Second, place-focused strategies (by supporting grounded problem-solving) can get at the local and “micro” underpinnings of “macro” performance issues more readily than broader “universal” policies. Many of the new programs intervene in what Gary Pisano and Willy Shih call the nation’s “industrial commons:” the place-based concentrations of research institutions, skilled workers and suppliers that anchor America’s most competitive industries. In this way, place-based industrial policy invests locally to address gaps in local clusters or entrepreneur-support systems by intervening with the most immediately relevant actors, networks, and institutions.  

And third, “place-oriented” policies are more likely to get the civics right, especially when they enlist and catalyze local “bottom-up” problem-solving.  As my colleague Joseph Parilla observes, transforming a regional economy requires mobilizing a wide variety of local actors, networks, and knowledge flows. And it requires maintaining political support, ideally bipartisan. Place-based programs that engage with the issues and needs of local talent, clusters, institutions, and ecosystems will be more likely to succeed at this than more disembodied programs.  They will also be more likely to create useful civic and political coalitions that move to address challenges in new ways. 

Now, to be sure, there are risks to be weighed. One knock on place-based industrial policy is that the geographic biases of politics will make it inefficient. Won’t the political geography of elections, or of Congress, inevitably skew decision-making about the siting of investments in projects like a regional clean hydrogen hub?  Maybe, but likely not significantly. The recent history of numerous grant programs, such as those of the National Science Foundation, counsel a degree of confidence that carefully designed, well-insulated programs utilizing expert peer review processes can make awards effectively. 

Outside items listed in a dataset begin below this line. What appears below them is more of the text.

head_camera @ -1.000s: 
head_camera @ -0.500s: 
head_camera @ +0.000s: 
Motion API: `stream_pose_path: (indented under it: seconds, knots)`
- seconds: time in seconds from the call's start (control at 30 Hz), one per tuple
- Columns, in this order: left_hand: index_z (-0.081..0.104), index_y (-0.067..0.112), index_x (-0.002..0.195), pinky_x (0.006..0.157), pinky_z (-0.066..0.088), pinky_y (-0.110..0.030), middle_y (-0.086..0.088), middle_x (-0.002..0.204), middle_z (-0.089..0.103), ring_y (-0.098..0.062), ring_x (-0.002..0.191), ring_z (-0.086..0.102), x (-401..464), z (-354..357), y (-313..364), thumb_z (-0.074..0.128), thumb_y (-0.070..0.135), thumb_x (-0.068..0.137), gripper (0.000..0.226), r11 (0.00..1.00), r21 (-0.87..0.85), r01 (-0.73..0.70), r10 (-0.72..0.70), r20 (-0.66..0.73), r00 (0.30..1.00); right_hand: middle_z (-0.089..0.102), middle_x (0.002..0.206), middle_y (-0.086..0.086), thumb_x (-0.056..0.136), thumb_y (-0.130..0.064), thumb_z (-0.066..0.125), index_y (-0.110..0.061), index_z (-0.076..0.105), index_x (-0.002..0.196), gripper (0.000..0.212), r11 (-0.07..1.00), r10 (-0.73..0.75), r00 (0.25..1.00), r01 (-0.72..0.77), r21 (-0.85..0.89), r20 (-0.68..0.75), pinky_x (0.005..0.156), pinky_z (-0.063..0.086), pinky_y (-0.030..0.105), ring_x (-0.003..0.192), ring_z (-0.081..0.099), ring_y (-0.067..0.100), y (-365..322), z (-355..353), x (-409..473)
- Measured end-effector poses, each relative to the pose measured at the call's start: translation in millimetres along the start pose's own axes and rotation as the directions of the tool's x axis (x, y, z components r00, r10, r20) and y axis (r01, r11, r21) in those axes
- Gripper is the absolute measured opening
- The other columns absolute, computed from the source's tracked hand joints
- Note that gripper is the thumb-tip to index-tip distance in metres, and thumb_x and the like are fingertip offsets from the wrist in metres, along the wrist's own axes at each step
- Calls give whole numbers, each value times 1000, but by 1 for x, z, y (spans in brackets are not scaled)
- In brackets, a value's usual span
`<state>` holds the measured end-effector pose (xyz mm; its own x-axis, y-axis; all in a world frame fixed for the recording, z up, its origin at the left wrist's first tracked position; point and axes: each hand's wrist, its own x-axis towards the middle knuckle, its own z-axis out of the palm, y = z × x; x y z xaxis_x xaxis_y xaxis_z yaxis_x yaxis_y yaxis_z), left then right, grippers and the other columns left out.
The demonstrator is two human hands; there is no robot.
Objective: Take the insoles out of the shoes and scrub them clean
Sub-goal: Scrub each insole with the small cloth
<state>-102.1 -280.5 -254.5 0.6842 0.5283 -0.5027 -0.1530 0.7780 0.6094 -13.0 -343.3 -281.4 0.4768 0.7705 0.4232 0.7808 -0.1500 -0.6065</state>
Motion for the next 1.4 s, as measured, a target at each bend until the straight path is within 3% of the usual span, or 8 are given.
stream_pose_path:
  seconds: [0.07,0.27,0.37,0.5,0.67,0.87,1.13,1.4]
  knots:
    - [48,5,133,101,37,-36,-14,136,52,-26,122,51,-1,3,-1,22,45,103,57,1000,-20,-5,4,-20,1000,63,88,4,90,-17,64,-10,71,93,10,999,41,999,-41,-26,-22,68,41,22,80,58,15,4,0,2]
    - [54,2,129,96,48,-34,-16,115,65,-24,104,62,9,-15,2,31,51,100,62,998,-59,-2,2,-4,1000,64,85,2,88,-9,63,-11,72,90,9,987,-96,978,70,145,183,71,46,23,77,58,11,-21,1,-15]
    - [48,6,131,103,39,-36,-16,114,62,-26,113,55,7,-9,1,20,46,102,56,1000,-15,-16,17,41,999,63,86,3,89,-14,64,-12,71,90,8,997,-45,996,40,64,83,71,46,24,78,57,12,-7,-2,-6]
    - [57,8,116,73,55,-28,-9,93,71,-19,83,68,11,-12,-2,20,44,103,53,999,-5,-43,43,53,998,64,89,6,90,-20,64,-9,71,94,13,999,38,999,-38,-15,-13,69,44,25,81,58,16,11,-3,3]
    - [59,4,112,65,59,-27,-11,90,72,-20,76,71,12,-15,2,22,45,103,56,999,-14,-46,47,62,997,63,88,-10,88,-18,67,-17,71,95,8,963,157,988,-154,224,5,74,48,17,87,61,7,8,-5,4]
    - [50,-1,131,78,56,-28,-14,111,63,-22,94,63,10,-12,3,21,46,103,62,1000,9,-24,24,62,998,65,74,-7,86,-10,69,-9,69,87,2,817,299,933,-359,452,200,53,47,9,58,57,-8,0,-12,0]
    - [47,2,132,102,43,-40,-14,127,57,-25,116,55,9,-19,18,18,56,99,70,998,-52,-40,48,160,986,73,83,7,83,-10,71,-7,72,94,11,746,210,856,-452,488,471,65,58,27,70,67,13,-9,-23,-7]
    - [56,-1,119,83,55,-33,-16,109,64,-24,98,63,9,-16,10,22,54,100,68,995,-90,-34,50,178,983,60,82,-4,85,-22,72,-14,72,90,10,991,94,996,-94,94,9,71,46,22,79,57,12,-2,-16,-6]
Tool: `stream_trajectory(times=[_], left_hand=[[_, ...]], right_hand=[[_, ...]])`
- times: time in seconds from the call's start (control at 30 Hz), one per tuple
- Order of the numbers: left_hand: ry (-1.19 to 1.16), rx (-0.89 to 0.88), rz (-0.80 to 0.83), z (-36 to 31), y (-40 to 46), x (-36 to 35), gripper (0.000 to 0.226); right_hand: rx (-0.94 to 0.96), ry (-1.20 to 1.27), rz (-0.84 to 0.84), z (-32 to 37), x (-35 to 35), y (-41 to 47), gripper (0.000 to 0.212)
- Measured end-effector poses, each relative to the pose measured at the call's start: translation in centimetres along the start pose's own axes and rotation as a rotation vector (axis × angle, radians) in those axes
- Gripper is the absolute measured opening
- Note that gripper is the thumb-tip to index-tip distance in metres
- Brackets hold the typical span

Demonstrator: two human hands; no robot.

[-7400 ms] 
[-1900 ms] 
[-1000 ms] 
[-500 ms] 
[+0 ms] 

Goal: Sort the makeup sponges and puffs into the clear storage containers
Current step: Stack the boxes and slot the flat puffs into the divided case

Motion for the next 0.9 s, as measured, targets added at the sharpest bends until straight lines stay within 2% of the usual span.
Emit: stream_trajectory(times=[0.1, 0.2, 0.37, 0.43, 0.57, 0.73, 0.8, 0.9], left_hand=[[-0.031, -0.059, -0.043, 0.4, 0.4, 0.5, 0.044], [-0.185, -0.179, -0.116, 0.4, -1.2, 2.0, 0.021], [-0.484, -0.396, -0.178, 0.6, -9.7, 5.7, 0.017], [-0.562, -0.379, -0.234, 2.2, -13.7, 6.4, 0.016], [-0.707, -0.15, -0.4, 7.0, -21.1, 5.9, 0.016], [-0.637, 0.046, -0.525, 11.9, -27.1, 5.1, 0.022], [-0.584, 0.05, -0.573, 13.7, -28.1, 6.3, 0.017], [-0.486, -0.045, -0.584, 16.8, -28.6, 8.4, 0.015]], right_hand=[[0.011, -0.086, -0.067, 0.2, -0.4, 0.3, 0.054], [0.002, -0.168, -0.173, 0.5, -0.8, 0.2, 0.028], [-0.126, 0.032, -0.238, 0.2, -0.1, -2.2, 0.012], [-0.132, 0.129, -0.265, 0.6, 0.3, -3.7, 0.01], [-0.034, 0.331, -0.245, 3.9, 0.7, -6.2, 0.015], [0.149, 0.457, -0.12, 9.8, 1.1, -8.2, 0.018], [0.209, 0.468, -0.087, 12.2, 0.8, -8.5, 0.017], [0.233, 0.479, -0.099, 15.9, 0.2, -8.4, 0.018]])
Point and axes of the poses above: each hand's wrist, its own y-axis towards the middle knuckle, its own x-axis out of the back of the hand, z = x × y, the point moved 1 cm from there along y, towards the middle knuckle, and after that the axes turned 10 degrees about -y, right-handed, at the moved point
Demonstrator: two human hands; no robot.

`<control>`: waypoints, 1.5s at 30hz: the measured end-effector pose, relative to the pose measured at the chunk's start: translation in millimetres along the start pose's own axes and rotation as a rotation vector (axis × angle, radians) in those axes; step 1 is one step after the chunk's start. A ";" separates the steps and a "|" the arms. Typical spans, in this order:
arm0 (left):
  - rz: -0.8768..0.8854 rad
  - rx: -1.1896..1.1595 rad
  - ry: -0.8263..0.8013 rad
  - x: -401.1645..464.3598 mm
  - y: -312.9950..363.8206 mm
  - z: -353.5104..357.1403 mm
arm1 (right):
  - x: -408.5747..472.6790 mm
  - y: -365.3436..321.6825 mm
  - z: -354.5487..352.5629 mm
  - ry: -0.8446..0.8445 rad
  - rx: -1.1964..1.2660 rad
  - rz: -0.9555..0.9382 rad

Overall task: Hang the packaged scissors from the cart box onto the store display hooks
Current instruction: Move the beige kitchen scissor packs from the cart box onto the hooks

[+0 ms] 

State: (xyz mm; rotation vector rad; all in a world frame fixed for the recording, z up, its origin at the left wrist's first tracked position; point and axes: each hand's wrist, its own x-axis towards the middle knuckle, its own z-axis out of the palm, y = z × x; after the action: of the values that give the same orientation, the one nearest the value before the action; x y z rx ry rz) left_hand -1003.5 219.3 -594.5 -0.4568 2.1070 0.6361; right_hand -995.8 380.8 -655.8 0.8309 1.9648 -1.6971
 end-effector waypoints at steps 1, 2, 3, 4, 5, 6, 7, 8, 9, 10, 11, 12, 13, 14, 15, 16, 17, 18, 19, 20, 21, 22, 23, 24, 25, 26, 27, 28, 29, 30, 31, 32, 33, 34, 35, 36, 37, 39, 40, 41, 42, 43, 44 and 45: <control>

Others worry, meanwhile, about the potential of many American places to increase their productivity—they doubt, sometimes privately, that some communities can ever truly be revitalized. To this, it bears acknowledging that much work needs to be done to enhance the readiness of local regions, including to transform fragmented systems and encouraging new and locally appropriate development work. Yet with that said, it’s also true that the government’s demanding criteria for proposals and the competitive nature of virtually all of new place-based programs is already mobilizing hundreds of regions and consortia around the country, lifting aspirations, and disciplining against “business-as-usual.” The government’s call for ambitious but grounded ideas—and strict selection criteria—is likely going to nudge many communities onto a new growth path.

Which raises a final note:  Now that these programs have been authorized and mostly funded, what is needed is for Congress and the Biden administration to build out the experiment. Congress should fill in several appropriation gaps. For their part, federal agencies should continue to effectively implement the new programs and move to rigorously evaluate them to assess how well they work.  In that sense, the nation’s new array of place-based industrial programs represents an excellent opportunity to test a region-first approach to economic development.